┌────────

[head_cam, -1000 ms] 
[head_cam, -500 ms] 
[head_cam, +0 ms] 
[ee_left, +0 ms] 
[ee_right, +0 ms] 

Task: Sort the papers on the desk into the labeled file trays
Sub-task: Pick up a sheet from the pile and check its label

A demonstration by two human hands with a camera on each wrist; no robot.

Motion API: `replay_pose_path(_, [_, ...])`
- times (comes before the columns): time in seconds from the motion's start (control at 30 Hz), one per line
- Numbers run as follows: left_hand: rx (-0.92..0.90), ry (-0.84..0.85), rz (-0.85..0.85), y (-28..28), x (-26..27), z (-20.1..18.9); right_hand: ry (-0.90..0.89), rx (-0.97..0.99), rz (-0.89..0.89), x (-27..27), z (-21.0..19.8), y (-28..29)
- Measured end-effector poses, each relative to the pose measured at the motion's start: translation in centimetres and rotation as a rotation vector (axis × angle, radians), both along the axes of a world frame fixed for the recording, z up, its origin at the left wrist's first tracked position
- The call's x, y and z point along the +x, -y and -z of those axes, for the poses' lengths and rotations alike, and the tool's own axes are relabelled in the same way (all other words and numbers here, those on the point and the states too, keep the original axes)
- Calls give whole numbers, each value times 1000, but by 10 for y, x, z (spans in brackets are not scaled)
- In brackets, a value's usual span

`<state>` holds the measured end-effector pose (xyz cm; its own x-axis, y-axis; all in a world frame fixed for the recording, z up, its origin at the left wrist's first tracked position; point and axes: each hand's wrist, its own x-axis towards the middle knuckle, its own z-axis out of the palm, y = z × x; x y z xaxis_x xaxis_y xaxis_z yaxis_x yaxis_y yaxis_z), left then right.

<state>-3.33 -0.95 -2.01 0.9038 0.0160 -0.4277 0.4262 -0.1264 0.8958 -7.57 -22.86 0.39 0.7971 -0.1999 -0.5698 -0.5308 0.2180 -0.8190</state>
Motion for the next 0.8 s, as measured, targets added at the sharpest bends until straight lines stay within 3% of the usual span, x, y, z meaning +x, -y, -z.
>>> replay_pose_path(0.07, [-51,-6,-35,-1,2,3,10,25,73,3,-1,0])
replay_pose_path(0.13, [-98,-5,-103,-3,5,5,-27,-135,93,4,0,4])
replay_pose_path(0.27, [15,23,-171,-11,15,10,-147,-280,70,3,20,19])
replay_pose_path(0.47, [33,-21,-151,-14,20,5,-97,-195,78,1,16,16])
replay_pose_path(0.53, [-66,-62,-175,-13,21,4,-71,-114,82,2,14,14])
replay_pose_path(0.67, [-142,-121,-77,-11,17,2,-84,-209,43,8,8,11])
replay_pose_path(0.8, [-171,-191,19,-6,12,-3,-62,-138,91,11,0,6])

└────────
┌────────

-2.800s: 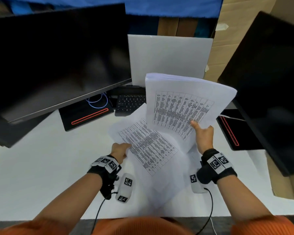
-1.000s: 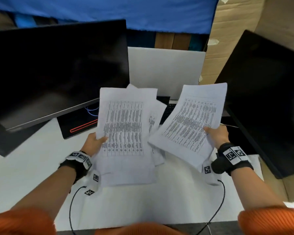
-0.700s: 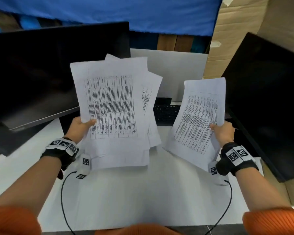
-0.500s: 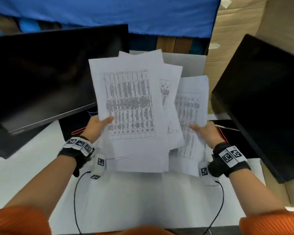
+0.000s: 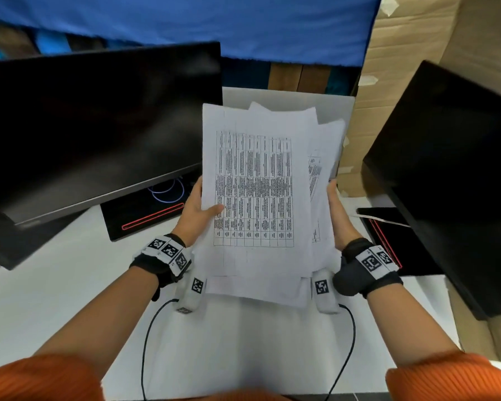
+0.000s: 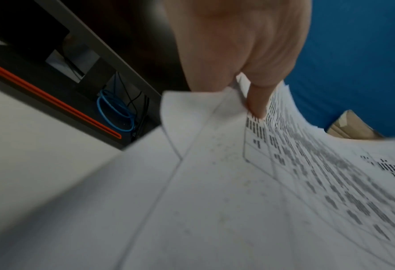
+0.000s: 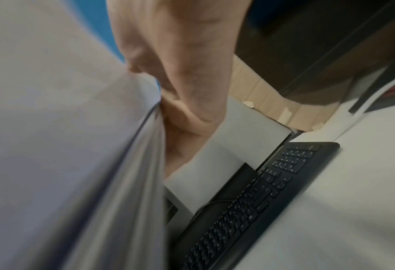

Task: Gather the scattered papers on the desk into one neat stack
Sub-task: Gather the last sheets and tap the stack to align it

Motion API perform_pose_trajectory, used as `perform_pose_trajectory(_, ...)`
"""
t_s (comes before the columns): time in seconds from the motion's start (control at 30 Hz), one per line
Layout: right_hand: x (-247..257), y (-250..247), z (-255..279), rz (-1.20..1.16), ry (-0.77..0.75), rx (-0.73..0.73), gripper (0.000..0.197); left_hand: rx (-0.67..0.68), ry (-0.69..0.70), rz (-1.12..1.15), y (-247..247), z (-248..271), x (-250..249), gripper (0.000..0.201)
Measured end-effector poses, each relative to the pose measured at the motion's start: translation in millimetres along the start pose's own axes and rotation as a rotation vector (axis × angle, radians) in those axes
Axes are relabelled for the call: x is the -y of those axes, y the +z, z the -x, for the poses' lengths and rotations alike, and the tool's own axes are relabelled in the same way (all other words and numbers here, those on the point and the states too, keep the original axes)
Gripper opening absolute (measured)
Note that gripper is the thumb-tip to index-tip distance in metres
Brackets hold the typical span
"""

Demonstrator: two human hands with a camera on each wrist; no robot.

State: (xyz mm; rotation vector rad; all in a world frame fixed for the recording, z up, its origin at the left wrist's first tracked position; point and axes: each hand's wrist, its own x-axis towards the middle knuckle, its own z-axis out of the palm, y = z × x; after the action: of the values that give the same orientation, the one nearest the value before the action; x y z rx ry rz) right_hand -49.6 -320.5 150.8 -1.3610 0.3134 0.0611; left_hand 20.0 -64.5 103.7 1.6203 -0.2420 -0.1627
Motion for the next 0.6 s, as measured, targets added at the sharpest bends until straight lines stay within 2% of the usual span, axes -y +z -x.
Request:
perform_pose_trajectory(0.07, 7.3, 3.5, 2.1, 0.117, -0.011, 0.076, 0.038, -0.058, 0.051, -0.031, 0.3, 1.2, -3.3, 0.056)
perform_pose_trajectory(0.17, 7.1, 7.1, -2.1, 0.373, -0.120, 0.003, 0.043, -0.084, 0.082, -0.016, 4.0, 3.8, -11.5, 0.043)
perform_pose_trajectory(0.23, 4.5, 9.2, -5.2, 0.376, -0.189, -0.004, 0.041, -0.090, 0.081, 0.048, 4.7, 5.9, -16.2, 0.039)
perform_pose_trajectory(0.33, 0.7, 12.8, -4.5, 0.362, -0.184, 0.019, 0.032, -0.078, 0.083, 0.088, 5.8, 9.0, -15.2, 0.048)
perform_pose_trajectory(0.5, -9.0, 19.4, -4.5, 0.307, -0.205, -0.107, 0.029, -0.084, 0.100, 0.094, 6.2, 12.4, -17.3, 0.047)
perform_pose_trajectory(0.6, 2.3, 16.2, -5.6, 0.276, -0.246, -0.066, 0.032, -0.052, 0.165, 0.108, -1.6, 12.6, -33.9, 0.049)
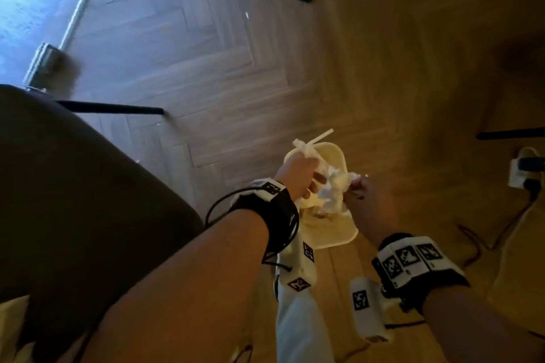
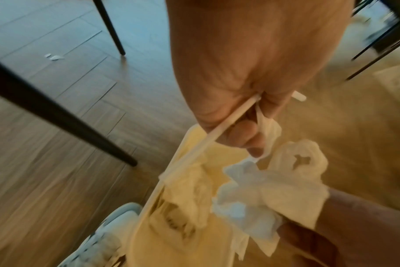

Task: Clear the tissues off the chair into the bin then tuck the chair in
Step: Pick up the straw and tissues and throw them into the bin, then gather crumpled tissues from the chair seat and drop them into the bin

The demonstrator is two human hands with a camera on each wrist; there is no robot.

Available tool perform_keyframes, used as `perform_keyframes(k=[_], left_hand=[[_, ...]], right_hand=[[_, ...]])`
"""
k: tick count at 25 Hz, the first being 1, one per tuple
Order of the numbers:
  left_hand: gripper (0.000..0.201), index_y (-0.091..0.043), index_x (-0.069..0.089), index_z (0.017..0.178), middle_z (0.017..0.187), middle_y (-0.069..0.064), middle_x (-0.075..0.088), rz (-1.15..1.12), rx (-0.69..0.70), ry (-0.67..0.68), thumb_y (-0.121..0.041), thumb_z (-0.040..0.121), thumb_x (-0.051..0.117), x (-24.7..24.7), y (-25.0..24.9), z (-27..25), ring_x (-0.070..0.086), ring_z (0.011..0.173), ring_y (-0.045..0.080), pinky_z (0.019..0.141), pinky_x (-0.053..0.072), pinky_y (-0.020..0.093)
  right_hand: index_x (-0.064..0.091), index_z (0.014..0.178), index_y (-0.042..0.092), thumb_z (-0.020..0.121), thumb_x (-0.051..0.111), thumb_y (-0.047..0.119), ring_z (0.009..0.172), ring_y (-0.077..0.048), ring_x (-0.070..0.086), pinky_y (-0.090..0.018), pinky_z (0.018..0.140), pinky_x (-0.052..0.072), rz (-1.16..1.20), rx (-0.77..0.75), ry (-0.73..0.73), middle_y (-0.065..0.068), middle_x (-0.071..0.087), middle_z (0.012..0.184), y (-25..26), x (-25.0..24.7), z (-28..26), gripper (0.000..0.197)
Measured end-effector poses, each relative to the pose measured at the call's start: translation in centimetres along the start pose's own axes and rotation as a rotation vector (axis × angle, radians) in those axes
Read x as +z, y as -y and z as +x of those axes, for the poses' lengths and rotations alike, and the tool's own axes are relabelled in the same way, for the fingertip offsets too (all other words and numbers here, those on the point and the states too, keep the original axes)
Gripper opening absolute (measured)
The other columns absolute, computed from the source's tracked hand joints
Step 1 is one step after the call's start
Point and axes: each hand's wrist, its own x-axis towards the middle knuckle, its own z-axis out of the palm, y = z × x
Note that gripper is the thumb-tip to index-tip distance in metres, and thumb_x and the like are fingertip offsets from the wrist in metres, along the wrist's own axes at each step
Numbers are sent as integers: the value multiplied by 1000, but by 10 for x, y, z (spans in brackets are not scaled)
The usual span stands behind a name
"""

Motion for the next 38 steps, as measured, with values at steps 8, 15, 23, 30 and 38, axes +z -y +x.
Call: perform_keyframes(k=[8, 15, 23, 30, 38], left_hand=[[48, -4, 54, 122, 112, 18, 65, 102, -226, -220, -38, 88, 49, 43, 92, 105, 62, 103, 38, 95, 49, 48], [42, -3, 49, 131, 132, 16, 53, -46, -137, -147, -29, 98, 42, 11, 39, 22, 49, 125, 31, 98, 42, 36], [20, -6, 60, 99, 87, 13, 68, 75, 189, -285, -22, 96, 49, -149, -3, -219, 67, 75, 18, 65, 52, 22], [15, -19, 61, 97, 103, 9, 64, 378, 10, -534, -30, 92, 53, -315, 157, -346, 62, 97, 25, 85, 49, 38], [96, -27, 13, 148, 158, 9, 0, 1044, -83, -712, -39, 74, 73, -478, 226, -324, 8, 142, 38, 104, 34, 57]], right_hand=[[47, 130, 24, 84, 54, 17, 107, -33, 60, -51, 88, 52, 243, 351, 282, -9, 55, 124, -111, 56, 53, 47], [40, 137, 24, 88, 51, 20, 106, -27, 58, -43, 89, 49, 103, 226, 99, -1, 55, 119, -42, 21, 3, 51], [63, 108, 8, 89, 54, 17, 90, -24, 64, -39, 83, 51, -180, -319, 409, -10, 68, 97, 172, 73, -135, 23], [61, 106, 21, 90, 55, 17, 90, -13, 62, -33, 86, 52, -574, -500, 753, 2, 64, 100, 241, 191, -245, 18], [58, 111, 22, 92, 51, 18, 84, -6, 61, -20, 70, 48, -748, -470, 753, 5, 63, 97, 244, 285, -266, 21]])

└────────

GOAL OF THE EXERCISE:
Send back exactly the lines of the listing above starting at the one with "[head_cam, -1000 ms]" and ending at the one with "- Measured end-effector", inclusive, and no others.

ANSWER SECTION:
[head_cam, -1000 ms] 
[head_cam, -500 ms] 
[head_cam, +0 ms] 
[ee_left, +0 ms] 
[ee_right, +0 ms] 

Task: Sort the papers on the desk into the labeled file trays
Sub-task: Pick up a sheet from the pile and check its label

A demonstration by two human hands with a camera on each wrist; no robot.

Motion API: `replay_pose_path(_, [_, ...])`
- times (comes before the columns): time in seconds from the motion's start (control at 30 Hz), one per line
- Numbers run as follows: left_hand: rx (-0.92..0.90), ry (-0.84..0.85), rz (-0.85..0.85), y (-28..28), x (-26..27), z (-20.1..18.9); right_hand: ry (-0.90..0.89), rx (-0.97..0.99), rz (-0.89..0.89), x (-27..27), z (-21.0..19.8), y (-28..29)
- Measured end-effector poses, each relative to the pose measured at the motion's start: translation in centimetres and rotation as a rotation vector (axis × angle, radians), both along the axes of a world frame fixed for the recording, z up, its origin at the left wrist's first tracked position

There's nothing left to add to the output.